Abstract

Based on limited data, Candida sp. isolates from bronchoalveolar lavage (BAL) cultures in immunocompetent patients are thought to be contaminants rather than pathogens. The objective of this study was to determine the clinical significance of Candida sp. isolated from BAL cultures in critically ill trauma patients. Retrospective study in a level 1 trauma intensive care unit. All patients with Candida sp. isolated from BAL cultures over a 3-year period; 85 Candida positive BAL cultures from 62 patients were studied. The primary outcomes were the incidence of Candida sp. in BAL, antifungal use, course of the possible infection, and mortality. Of 1077 BAL cultures 85 (8%) grew Candida sp., representing 64 episodes of possible Candida sp. ventilator-associated pneumonia.

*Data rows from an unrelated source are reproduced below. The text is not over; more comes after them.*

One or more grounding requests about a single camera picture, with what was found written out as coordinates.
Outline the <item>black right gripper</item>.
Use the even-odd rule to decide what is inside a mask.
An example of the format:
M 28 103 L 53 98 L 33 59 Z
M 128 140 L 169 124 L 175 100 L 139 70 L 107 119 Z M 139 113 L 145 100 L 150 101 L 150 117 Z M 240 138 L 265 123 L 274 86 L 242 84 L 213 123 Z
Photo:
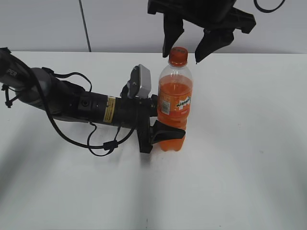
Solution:
M 196 63 L 208 55 L 230 45 L 234 29 L 248 34 L 256 25 L 254 16 L 234 7 L 235 0 L 150 0 L 147 12 L 164 15 L 164 43 L 166 58 L 184 32 L 183 21 L 204 28 L 204 36 L 195 50 Z

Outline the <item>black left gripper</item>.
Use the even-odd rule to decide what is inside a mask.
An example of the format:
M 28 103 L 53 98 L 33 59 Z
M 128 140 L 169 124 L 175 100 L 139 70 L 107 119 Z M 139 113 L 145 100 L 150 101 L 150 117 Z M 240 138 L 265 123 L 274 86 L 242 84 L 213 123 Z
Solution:
M 118 144 L 122 144 L 137 131 L 139 150 L 141 153 L 150 153 L 153 144 L 173 139 L 184 138 L 183 129 L 171 127 L 156 120 L 150 127 L 150 117 L 157 116 L 158 95 L 150 98 L 116 98 L 113 125 L 129 128 L 129 133 Z

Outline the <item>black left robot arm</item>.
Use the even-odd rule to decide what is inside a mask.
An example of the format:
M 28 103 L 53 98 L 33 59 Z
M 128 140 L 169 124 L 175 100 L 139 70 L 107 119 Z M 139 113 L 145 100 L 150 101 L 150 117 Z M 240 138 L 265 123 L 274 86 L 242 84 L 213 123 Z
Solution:
M 157 96 L 150 94 L 151 75 L 143 65 L 135 66 L 119 97 L 94 93 L 68 81 L 68 74 L 56 74 L 45 67 L 30 68 L 11 51 L 0 50 L 2 90 L 15 92 L 15 99 L 44 110 L 58 134 L 57 120 L 128 128 L 138 136 L 139 150 L 150 153 L 155 143 L 181 139 L 185 131 L 159 121 Z

No colony counts exceeded the diagnostic threshold for bacterial VAP (>or=10(5) cfu/ml). Only 2 of 64 episodes (3%) were treated with systemic antifungals. Three other episodes (5%) were treated because of concomitant therapy for Candida sp. at other sites. The majority of episodes were not treated with antifungals and were considered contaminants (59/64, 92%). No patients developed subsequent candidemia, and most follow-up BALs (74%) were negative for Candida sp. Overall mortality (17%) was similar to previous patients with similar severity of injury at the study center (18%). The results of this study suggest that isolation of Candida sp. from BAL in quantities below the diagnostic threshold for VAP in this population does not require antifungal therapy.